Just one final note: I repeat that all this is intended as a didactic example, to help understanding the inner workings of the language, but it is far from good programming practice to use parse and substitute, except when there is really no alternative.
A data.frame is a named list. It usually good practice, and idiomatically R-ish not to have lots of objects in the global environment, but to have related (or similar) objects in lists and to use lapply etc.
You could use list2env to multiassign the named elements of your list (the columns in your data.frame) to the global environment
DD <- data.frame(x = 1:3, y = letters[1:3], z = 3:1)
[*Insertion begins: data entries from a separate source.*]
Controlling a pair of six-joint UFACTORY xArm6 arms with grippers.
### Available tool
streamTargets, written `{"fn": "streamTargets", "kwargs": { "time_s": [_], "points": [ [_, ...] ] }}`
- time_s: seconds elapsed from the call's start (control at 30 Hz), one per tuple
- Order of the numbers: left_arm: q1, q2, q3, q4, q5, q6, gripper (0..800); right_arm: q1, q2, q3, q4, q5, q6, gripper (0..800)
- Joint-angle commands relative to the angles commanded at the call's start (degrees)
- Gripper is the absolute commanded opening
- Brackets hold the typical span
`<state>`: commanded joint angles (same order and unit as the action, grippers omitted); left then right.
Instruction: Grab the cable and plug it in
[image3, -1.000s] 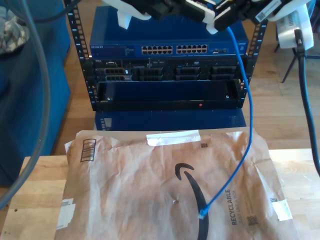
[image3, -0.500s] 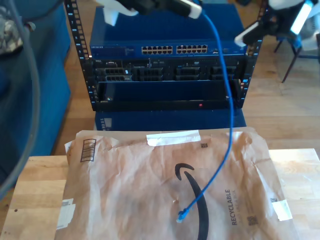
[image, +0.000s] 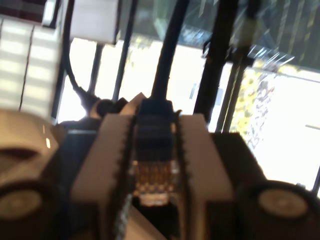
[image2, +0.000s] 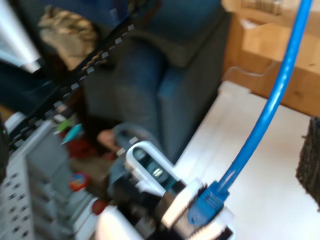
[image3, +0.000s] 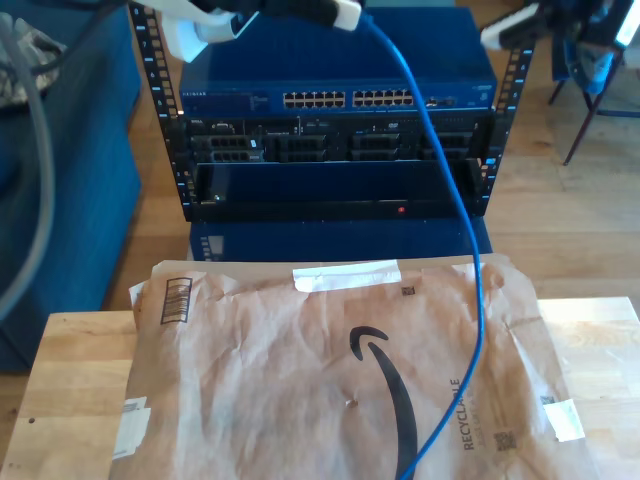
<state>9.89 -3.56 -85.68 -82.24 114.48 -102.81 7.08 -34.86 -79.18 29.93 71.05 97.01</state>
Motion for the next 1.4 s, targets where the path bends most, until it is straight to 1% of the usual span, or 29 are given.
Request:
{"fn": "streamTargets", "kwargs": {
  "time_s": [0.17,0.27,0.43,0.6,0.73,0.87,1.07,1.2,1.3,1.4],
  "points": [
    [0.62,1.58,0.09,-2.81,2.02,-2.90,6,0.62,-3.52,0.26,0.00,-2.64,-3.08,797],
    [0.62,1.85,0.18,-5.36,3.34,-3.96,7,4.57,-3.87,0.44,-0.09,-4.75,-3.34,796],
    [1.32,2.73,1.49,-7.91,5.01,-6.51,7,10.90,-4.92,6.59,-0.18,-16.09,-9.05,796],
    [2.11,4.13,2.46,-12.22,7.56,-8.79,9,11.34,-7.30,8.53,0.00,-18.20,-9.23,796],
    [2.11,5.36,2.99,-12.57,8.88,-9.32,11,13.89,-7.91,9.67,0.00,-21.80,-10.37,796],
    [2.11,5.54,3.08,-13.71,9.58,-9.58,11,15.38,-7.91,11.43,0.00,-25.23,-10.55,796],
    [2.02,5.80,3.87,-14.86,10.37,-10.37,13,18.73,-10.55,19.16,0.00,-33.23,-13.63,794],
    [2.02,6.15,4.13,-14.95,11.16,-10.37,13,20.31,-11.60,21.01,0.00,-35.34,-13.80,793],
    [2.02,6.33,4.48,-17.05,12.22,-10.37,20,21.71,-11.87,22.42,0.00,-36.40,-13.89,791],
    [1.93,6.51,4.92,-17.49,12.92,-10.37,22,22.15,-11.87,23.21,0.00,-36.48,-13.89,789]
  ]
}}
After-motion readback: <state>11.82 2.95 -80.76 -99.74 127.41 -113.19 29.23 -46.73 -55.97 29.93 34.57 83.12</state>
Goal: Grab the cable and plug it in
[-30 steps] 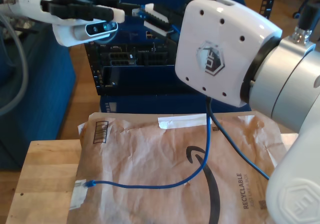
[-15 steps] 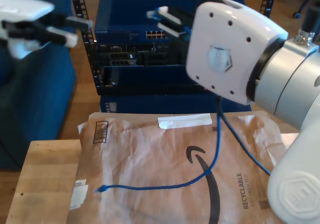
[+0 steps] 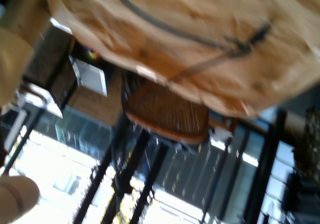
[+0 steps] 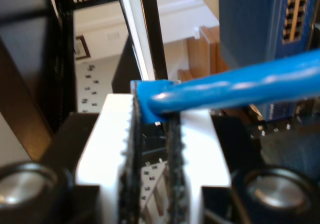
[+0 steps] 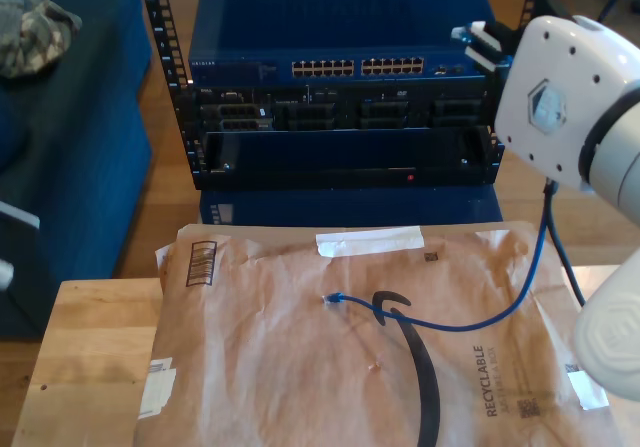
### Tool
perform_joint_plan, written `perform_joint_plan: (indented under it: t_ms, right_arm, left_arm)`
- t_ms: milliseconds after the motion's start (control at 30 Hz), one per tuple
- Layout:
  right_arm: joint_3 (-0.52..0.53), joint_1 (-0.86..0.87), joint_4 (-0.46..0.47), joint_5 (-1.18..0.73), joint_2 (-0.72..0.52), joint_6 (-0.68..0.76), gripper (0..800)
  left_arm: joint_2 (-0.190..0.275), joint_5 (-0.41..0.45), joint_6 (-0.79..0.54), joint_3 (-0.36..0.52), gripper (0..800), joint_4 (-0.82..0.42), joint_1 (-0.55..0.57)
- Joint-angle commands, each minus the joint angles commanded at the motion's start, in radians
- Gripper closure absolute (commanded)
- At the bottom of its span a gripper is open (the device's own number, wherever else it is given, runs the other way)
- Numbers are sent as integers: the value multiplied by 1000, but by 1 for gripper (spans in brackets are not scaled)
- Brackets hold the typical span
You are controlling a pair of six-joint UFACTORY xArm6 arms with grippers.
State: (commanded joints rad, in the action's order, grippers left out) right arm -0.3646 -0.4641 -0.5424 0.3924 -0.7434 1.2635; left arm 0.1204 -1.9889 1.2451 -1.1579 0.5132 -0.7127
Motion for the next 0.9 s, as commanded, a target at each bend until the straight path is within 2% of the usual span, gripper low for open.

list2env(DD, envir = parent.frame())
## <environment: R_GlobalEnv>
## ta da, x, y and z now exist within the global environment
x
## [1] 1 2 3
y
## [1] a b c
## Levels: a b c
z
## [1] 3 2 1
I am not exactly sure what you are trying to accomplish. But here is a guess:
### Create a data.frame using the alphabet
data <- data.frame(x = 'a', y = 'b', z = 'c')
### Create a numerical index corresponding to the letter position in the alphabet
index <- which(tolower(letters[1:26]) == data[1, ])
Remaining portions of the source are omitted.